Хотя сказано это так, для фигуры речи, а в действительности, энергия, её жизнь и законы этой жизни триедины, когда никто никого ни больше и не меньший, а всё в одном.

Но неужто и в древние времена трудно было до этого додуматься вместо того, чтобы устраивать состязания между курами и яйцам, сознанием и материей, духом и разумом на первенство в том, кто занимает лидирующие позиции в закольцованном мировом пространстве. Ну ладно древним простительно, они не знали, что мир закольцован во всех своих масштабах и формах. Но современным то философам, что до сих пор в качестве главной целью своей философской жизни видят продолжение наблюдения за гонкой по кругу кур с яйцами, должно быть перед людьми неловко. Хотя, извините, я читал, что будто бы они закрыли это своё вечное состязание, заключив, с основным вопросом философии перемирие. И это, как я полагаю и есть главная победа разума над философией.

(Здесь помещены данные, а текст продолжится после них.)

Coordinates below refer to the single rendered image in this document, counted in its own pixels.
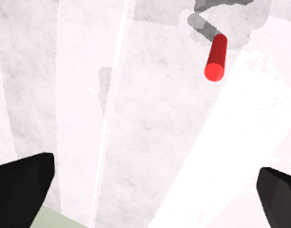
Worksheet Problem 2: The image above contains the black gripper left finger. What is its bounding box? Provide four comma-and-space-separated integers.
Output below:
0, 152, 55, 228

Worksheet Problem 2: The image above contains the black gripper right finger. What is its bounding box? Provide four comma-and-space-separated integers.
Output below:
256, 166, 291, 228

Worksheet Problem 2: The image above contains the red peg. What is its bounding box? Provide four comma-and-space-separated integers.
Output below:
205, 34, 228, 81

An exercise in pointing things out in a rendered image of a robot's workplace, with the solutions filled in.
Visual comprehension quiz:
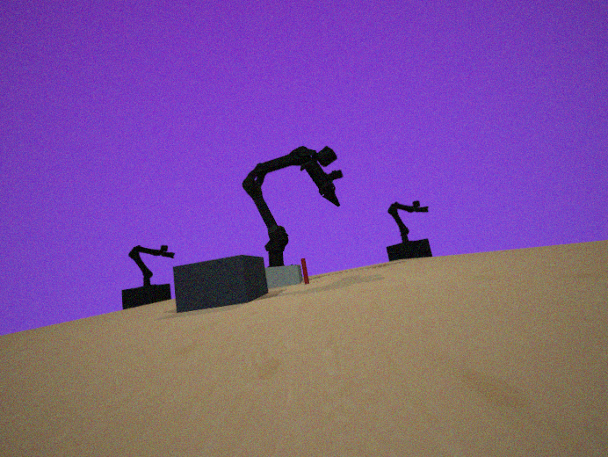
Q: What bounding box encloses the dark red peg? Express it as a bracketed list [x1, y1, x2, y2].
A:
[300, 258, 309, 285]

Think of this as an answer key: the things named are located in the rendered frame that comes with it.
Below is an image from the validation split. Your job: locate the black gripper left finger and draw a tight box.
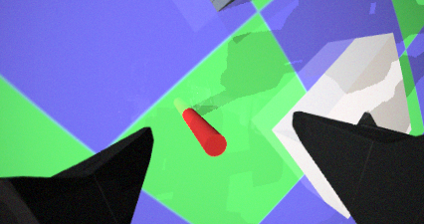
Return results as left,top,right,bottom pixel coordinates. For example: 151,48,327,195
0,126,154,224

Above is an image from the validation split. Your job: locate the red peg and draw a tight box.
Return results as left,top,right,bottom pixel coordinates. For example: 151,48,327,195
182,109,227,157

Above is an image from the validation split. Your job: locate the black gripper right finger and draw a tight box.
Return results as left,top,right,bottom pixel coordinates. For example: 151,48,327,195
292,112,424,224

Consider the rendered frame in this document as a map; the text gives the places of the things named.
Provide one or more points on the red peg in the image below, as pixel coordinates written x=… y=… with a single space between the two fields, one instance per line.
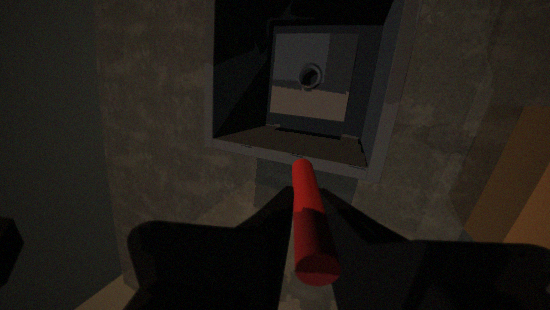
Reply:
x=316 y=258

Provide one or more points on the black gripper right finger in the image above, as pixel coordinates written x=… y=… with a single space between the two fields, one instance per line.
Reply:
x=382 y=270

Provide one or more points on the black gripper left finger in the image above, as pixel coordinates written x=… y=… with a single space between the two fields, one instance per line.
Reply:
x=249 y=257

Я не знаю ни одного вопроса, что разрешили бы философы и что пригодилось бы людям в их жизнях. А потому в сердцах я отношу их к «лишним людям», в прочим, как и себя, а точнее того, что от меня осталось после выхода на пенсию.

Хотя нет, напрасно я так на людей, они всё же додумались до триединства в образе Святой троицы: Бога Отца, Бога Сына, Бога Духа Святого, и все, как один с заглавной буквы, чтобы никто из простых смертных не смог бы разобраться, кто из них главный, и к кому обращаться, когда сильно приспичит за помощью.

Но как же безнадёжно далеки от сути вещей все заумные объяснения по всем, без исключения, вопросам в мире гуманитарном, где любой маломальский вопрос, в том числе и вопрос о безрассудстве полётов людей, как во сне, так и наяву, неизбежно уходит от нас куда-то в никуда, что люди смышлёные, сообразительные и предприимчивые исхитрились назвать метафизикой, и организовали там своеобразный пантеон санаторного типа. И если обыватели любят отдыхать от суетности жизни на природе, в мире физическом, где для них предприниматели организовали благоустроенные зоны отдыха, то те же философы и мыслители предпочли отдыхать подальше от обывателей, чтобы их с ними не спутали ненароком – в мире метафизическом, где и оставались навсегда в случае своей кончины.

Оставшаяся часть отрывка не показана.